Whooping cough treatment


The bacterium can be treated with antibiotics, but at the time that the typical coughing start to occur such treatment does not cause shortening of the duration of illness. However, it leads to shorten the period in which they can infect others. Vulnerable people in a household where a case of whooping cough has been discovered, may be treated with preventive antibiotics. Erythromycin for two weeks is the standard treatment. However, treatment for 1 week appears equally effective. Azithromycin and clarithromycin are as effective as erythromycin, and have fewer side effects. Azithromycin is preferred because of the short course of 5 days and the fabric also gives less interactions. It mainly involves infants who are not fully vaccinated. The main point of attention in discovery of a case of pertussis is whether very young, or not fully vaccinated children may have been exposed; which must then under Dutch pertussis protocol prefer to be treated preventively and complete their vaccination series (possibly accelerated). The disease is notifiable in the Netherlands.
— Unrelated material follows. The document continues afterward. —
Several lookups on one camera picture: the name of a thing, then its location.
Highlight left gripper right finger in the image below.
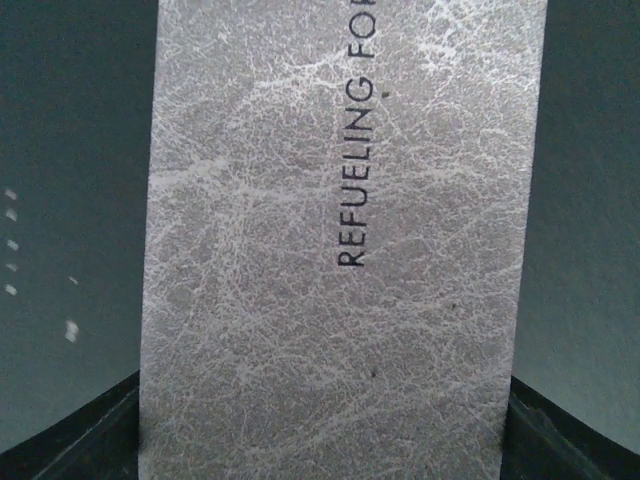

The cough itself is hardly to be treated. Sometimes antihistamines, corticosteroids or bronchodilators (salbutamol / Ventolin) data. However, the effectiveness is (very) low.

Whooping cough vaccine


Pertussis Netherlands makes part of the National Immunization Program. Vaccination offers approximately 4 to 12 years of protection against pertussis. Before the introduction of this kegiatan died in the Netherlands each year approximately 150 children from the disease (figure from 1940). Worldwide, the mortality rate according to the World Health Organization around 2004 still between 200000-300000 per year. It concerns children under five years who have not been vaccinated.

Because the bacterium which is vaccinated not identical to the bacterium that causes most infections, yet are relatively many cases in vaccinated persons. The disease is milder than clear. However, the side effects that may occur do not result in permanent physical or mental disability. Vaccination (in the form of the DTP vaccine) provides a protection of about 90% for a number of years. From July 1, 2001 have four-year-olds in the Netherlands vaccination with a new vaccine against whooping cough, associated with this decreased effectiveness. It concerns the so-called acellular pertussis vaccine. Vaccination initially applied for children born since 1 January 1998 and from 2005 for all vaccinations. This new type of vaccine is part of the national vaccination program, the incidence of pertussis among very young children has declined sharply. The peak age is in 2009 between 10 and 14 years. This concerns precisely the cohort of children still with the old, now less effective vaccine has been vaccinated. Also, there is now known that the immunity in vaccination, regardless of the cellular or acellular vaccine is not life long. The term of protection of the various pertussis vaccines varies and ranges from 4 to about 12 years. Obviously that varies by individual. Immunity obtained by infection with the bacterium may even be up to 20 years giving protection. In 2012, the number of infections suddenly ran back strongly.

In the recent past, an increasing number of parents do not let their children vaccinated against whooping cough vaccine because it sometimes led to quite severe febrile reactions, febrile convulsions and other symptoms. Existed among parents fear that vaccination can cause permanent epilepsy. Although cases of a first epilepsische attack after vaccination are indeed described, it is suspected that it concerned children who had already been a natural predisposition to epilepsy present. Not vaccinated has led to an increase in the number of pertussis cases, some of which were fatal. It introduced in 2001 and acellular pertussis vaccine is less associated with the side effects.